Overall, the researchers calculated that just 20 percent of Hong Kong’s cases were responsible for 80 percent of transmission. A further 10 percent of cases spread the infection to just one or two other people—mostly in household settings. And the remaining 70 percent of cases did not pass the infection to anyone.
Surprisingly, when the researchers looked at the people who were infected in superspreading events but didn’t go on to infect anyone else themselves, only 27 percent ended their infection in quarantine. The authors note that although Hong Kong didn’t have a strict lockdown or stay-at-home order, residents were following social distancing measures, including restrictions on gatherings.
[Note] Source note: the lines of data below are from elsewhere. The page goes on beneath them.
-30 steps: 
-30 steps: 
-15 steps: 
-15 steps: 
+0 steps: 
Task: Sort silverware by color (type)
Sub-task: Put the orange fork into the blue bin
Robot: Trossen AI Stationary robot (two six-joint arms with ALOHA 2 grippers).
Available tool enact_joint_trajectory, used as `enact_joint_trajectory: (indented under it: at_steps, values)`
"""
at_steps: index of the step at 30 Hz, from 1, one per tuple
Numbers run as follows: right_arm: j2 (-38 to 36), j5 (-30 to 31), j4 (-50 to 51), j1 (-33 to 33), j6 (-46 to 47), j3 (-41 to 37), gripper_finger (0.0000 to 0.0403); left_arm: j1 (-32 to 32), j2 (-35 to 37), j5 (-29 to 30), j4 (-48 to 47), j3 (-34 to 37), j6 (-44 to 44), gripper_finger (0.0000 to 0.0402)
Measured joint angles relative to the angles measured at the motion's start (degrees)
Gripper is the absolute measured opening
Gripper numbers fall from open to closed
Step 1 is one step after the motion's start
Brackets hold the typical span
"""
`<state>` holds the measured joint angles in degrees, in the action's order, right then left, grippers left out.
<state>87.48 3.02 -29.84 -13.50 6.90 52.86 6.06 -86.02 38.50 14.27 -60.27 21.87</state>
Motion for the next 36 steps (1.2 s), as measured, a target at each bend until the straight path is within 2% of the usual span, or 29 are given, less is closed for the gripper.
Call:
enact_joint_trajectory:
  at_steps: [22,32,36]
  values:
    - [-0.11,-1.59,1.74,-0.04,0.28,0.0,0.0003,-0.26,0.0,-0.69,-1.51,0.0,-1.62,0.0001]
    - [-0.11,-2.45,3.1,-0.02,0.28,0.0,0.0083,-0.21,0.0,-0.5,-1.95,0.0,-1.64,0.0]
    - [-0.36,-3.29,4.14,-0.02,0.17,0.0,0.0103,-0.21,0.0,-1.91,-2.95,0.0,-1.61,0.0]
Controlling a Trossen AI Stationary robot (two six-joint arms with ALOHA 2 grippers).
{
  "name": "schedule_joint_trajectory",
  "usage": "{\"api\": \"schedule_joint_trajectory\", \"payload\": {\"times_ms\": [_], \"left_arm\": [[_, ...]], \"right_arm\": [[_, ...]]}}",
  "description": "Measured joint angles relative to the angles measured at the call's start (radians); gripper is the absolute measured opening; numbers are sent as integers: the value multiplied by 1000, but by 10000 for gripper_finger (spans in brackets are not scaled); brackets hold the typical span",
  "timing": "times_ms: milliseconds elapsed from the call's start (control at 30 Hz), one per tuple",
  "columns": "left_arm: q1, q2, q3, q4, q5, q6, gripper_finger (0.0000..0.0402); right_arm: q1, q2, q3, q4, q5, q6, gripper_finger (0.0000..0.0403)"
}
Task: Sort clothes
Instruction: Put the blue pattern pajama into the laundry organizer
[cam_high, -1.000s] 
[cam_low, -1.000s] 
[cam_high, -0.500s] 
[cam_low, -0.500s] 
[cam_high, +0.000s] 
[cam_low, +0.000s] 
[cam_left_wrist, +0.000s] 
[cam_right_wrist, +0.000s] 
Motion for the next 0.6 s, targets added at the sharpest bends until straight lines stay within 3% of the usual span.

Cowling and his colleagues’ analysis has been posted online but has not yet been peer-reviewed or published in a scientific journal. But, they note, their findings from Hong Kong aren’t unique. For instance, a study published in the Lancet in April, which looked at transmission of SARS-CoV-2 in Shenzhen, China, found that just around 9 percent of cases accounted for 80 percent of transmission. And a modeling study from researchers in London likewise found that just about 10 percent of cases may account for 80 percent of transmission.
The large role of superspreading in outbreaks not only has implications for social distancing measures in the public, it also informs public health officials about how to respond to cases, says William Hanage, an epidemiologist at Harvard’s school of public health. It shifts the focus from cases to transmission, he says.
For instance, when contact tracers identify a new case, they should make sure to not only look forward in time at who that infected person interacted with and may become sick, but they should also look backward to try to figure out how that new case themselves got sick.
“When you identify that transmission has occurred it means you should redouble your efforts to be testing and looking around there,” Hanage tells Ars. “Because identifying one transmission means it’s more likely that there will be others if you go look for them.”